Project Description

Bundesgerichtshof, Urteil vom 04.05.2018 – V ZR 203/17 – “Wann muss die Gemeinschaft sanieren?


Der Bundesgerichtshof hatte über einen interessanten Fall zu entscheiden, der in der Praxis oft Wohnungseigentümergemeinschaften beschäftigt. In einer Wohnungseigentümergemeinschaft waren die Wände von zwei Teileigentumseinheiten (in der Teilungserklärung mit „Laden“ bzw. „Büro“ bezeichnet) durchfeuchtet. Es wurden zwei Gutachten eingeholt, die als Schadensursachen eine fehlende außenseitige Sockelabdichtung, eine fehlende Horizontalsperre und im Mauerwerk eingelagerte Salze feststellten. In einer Eigentümerversammlung wurde ein Antrag der Kläger auf Beseitigung der Feuchtigkeitsschäden abgelehnt. Auch ein weiterer Antrag, wonach die Instandsetzung durch Einbringung einer Horizontalsperre im Mauerwerk sowie Aufbringung einer Vertikalsperre erfolgen sollte, wurde abgelehnt. Zudem wurde ein dritter Beschluss mit dem Inhalt gefasst, ein weiteres Gutachten einzuholen.

Gegen diese Beschlüsse wendet sich die Kläger und beantragt die Beschlüsse für ungültig zu erklären und die Beklagten zu verurteilen, den Beschlussanträgen, die Instandsetzung durchzuführen, zuzustimmen. Während das Amtsgericht die Klage im Wesentlichen abgewiesen hat, hat das Landgericht der Klage stattgegeben. Der Bundesgerichtshof weist die Revision gegen dieses Urteil des Landgerichtes zurück und bestätigt eine Sanierungspflicht der Wohnungseigentümer. Die Kläger haben nämlich einen Anspruch auf Sanierung der Feuchtigkeitsschäden. Das gemeinschaftliche Eigentum muss jedenfalls in einem solchen baulichen Zustand sein, dass das Sondereigentum zu dem in der Teilungserklärung vorgesehenen Zweck genutzt werden kann. Wenn das Gemeinschaftseigentum gravierende bauliche Mängel aufweist, die die zweckentsprechende Nutzung von Wohnungs- oder Teileigentumseinheiten erheblich beeinträchtigen oder sogar ausschließen, ist eine sofortige Instandsetzung zwingend erforderlich, sodass auch einzelne Eigentümer gegen die Mehrheit die Sanierung verlangen können (§ 21 Abs. 4 WEG). Solche Mängel hat der Bundesgerichtshof bejaht, nachdem eine massive Durchfeuchtung vorliegt.

Nachdem die Einheiten als Büro bzw. Laden zum Aufenthalt von Menschen gedacht sind, müssen massive Durchfeuchtungen von den Klägern nicht hingenommen werden. Das gilt auch dann, wenn gesundheitsschädlicher Schimmel noch nicht aufgetreten sein sollte.

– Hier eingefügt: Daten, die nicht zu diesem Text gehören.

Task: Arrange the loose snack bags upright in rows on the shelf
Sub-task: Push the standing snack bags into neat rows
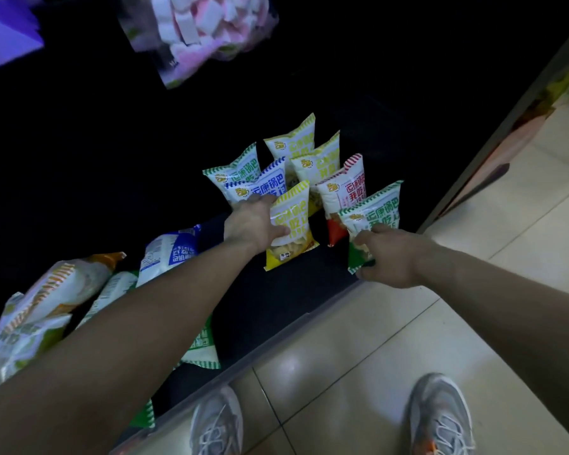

Der Bundesgerichtshof führte des Weiteren aus, dass die Sanierung auch zuzumuten ist. Wenn eine Gebäudesubstanz gefährdet ist, muss saniert werden. Ist eine Gebäudesubstanz nicht gefährdet, ließe sich die Sanierung allenfalls durch eine Änderung der Teilungserklärung vermeiden, indem man den Nutzungszweck der betroffenen Einheiten ändert (hier z.B. Nutzung nur als Keller). Eine solche Änderung gab es nicht, ein Anspruch der anderen, beklagten Eigentümer, diesen Nutzungszweck zu ändern, wurde vom Bundesgerichtshof nicht näher geprüft, da es sich um einen äußerst gravierenden Eingriff in das Eigentumsrecht der Kläger handelte, die ihre Einheiten nicht mehr wie zuvor als Laden und Büro nutzen könnten. Eine Anpassung der Teilungserklärung als eine Ultima Ratio als Ausnahmefall kam vorliegend daher nicht in Betracht. Denn die Feuchtigkeit ließ sich beheben. Auch die Sanierungskosten standen nicht völlig außer Verhältnis zum erzielbaren Nutzen. Für einzelne Eigentümer ist eine Opfergrenze nicht anzuerkennen. Nachdem es auch bereits zwei Gutachten gegeben hat, die die Schadensursache übereinstimmend benannt haben, widersprach es jedenfalls ordnungsgemäßer Verwaltung, die erforderliche Sanierung durch Einholung weiterer Gutachten zu verzögern.